Główny Inspektor Pracy Roman Giedrojć powiedział we wtorek, że inspektorzy zbadali dokumentację z ostatnich trzech lat. - Nie było uchybień, zdarzały się jednostkowe sytuacje niestosowania przerw podczas pracy. Inspektorzy pracy skontrolowali przestrzeganie prawa pracy w Sejmie. Nie stwierdzono naruszenia prawa - zaznaczył.
Szef PIP uczestniczył we wtorek w posiedzeniu Rady Ochrony Pracy. Rada pozytywnie zaopiniowała dwa personalne wnioski o odejściu z pracy zastępczyni Giedrojcia Małgorzaty Hofman, która złożyła dymisję, motywując ją powodami osobistymi i Okręgowego Inspektora Pracy w Warszawie Elżbiety Lipińskiej, która przechodzi na emeryturę.
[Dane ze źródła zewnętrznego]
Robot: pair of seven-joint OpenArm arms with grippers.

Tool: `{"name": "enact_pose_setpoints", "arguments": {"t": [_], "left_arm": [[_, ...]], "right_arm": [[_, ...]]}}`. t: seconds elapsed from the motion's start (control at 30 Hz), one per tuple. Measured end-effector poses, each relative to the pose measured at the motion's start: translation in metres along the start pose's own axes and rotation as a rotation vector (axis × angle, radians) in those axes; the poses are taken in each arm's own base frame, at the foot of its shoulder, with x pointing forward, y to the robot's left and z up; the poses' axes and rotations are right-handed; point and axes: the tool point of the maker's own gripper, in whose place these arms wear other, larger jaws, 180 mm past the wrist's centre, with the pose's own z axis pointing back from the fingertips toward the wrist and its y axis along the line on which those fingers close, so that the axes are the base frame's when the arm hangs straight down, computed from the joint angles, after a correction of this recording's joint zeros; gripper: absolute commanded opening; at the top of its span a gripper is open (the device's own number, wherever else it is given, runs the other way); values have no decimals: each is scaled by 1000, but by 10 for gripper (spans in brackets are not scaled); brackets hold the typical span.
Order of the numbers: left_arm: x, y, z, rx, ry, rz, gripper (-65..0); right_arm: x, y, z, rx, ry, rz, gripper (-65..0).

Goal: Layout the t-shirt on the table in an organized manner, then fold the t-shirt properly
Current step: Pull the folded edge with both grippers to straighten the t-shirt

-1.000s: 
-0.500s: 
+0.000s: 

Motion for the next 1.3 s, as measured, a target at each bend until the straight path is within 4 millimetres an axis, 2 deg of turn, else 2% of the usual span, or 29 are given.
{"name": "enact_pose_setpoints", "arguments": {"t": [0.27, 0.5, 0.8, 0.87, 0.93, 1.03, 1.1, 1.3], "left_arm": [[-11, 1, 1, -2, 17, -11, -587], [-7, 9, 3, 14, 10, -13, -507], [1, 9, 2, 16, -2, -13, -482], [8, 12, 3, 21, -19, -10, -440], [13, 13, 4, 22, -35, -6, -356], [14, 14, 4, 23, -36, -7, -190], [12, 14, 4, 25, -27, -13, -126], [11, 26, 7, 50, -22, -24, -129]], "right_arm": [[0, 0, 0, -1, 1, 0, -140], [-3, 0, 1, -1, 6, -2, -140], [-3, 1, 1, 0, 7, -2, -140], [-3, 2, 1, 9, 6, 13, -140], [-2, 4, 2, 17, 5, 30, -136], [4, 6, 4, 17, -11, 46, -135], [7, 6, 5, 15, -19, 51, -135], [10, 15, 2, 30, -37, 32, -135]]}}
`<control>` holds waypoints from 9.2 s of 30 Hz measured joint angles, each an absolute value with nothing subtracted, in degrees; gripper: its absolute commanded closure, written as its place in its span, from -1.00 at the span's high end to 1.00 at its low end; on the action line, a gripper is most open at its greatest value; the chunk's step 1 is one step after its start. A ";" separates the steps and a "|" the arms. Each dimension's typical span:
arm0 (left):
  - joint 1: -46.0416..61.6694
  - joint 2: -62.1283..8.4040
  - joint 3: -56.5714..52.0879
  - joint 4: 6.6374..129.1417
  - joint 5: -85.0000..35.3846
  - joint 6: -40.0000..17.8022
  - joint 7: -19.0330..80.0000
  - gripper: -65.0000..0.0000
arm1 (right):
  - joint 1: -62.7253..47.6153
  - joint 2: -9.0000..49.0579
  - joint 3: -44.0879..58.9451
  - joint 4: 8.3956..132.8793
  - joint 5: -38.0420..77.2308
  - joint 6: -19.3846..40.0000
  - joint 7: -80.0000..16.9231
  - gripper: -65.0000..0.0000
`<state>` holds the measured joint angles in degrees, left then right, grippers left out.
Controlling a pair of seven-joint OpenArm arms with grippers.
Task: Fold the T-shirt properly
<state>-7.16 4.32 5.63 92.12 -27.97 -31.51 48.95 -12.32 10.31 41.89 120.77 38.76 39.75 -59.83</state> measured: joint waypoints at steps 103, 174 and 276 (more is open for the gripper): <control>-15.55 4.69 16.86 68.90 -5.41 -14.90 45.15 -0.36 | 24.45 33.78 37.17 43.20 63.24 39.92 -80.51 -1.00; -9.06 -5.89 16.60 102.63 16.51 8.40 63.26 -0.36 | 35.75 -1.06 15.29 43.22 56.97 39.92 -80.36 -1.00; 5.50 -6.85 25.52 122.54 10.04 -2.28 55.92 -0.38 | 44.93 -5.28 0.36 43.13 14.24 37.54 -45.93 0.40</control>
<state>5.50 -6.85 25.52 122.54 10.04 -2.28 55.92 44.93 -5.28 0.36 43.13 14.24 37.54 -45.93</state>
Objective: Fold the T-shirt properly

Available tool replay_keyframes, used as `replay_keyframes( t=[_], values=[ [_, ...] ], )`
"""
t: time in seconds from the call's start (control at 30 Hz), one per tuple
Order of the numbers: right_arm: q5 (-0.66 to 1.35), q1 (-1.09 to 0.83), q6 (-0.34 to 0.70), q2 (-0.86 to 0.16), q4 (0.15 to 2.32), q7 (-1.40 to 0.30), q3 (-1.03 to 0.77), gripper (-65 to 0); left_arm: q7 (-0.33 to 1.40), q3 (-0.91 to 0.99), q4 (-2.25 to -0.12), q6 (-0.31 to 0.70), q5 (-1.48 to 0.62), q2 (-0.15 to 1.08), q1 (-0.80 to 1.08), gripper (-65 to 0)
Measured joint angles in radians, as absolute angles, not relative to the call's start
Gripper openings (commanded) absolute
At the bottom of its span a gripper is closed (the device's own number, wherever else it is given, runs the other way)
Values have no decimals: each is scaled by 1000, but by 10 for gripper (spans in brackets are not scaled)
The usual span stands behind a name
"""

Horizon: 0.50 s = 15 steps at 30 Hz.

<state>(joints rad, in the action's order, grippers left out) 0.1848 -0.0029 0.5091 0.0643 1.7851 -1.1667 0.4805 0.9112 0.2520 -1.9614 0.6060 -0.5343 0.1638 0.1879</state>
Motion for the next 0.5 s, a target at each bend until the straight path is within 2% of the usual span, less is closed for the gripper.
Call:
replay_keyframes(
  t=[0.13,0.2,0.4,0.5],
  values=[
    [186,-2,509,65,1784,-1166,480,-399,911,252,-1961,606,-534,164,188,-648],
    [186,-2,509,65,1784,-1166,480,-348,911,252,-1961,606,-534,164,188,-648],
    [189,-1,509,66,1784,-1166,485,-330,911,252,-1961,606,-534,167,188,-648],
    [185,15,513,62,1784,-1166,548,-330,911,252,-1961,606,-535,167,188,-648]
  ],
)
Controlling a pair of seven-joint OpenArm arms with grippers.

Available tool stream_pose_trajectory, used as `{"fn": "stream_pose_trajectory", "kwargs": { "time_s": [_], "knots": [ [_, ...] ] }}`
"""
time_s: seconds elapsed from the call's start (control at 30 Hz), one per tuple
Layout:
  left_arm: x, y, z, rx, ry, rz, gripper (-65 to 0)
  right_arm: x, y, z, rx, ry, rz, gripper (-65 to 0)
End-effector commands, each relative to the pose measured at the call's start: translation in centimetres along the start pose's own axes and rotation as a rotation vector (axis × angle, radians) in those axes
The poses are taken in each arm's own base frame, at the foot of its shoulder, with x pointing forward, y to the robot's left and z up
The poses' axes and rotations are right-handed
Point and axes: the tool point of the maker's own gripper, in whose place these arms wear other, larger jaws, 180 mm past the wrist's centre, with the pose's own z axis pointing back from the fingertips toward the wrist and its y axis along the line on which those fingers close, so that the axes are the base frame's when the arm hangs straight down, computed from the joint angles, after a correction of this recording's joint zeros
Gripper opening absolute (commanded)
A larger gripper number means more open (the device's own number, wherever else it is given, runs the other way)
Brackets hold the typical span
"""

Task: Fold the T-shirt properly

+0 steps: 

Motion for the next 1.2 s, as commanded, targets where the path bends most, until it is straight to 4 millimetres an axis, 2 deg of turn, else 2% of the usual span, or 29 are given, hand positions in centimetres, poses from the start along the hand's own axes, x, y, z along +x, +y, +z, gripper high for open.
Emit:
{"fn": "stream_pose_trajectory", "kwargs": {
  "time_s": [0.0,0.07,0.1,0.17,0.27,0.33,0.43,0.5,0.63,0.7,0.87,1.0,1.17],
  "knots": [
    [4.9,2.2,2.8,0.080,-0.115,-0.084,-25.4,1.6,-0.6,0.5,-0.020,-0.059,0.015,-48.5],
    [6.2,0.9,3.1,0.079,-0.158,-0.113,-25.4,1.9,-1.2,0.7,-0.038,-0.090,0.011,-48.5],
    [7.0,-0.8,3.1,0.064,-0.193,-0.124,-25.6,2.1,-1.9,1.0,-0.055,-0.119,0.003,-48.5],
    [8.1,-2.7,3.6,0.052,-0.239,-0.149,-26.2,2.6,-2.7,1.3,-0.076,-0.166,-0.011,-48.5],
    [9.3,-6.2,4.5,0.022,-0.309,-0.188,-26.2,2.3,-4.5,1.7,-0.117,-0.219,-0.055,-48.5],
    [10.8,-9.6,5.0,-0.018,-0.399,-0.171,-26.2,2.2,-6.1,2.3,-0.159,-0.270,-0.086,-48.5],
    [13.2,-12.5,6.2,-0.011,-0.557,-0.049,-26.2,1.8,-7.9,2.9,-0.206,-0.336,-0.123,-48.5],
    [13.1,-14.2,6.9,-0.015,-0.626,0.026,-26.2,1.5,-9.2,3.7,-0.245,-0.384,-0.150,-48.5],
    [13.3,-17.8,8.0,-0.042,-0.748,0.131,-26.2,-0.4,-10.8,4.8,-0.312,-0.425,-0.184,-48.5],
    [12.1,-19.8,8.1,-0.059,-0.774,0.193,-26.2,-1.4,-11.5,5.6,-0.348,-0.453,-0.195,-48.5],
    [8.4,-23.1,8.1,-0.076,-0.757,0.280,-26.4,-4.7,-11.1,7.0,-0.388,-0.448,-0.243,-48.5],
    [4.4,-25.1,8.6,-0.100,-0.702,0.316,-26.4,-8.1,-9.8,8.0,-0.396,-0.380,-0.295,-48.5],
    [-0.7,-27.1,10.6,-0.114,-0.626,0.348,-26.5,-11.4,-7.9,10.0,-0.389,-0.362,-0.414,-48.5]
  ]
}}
Rada przyjęła też stanowisko w sprawie zawierania umów cywilnoprawnych i zatrudnienia w szarej strefie oraz wysłuchała informacji o prowadzonym przez Centralny Instytut Ochrony Pracy - Państwowy Instytut Badawczy programie wieloletnim i ZUS o programie prewencji wypadków.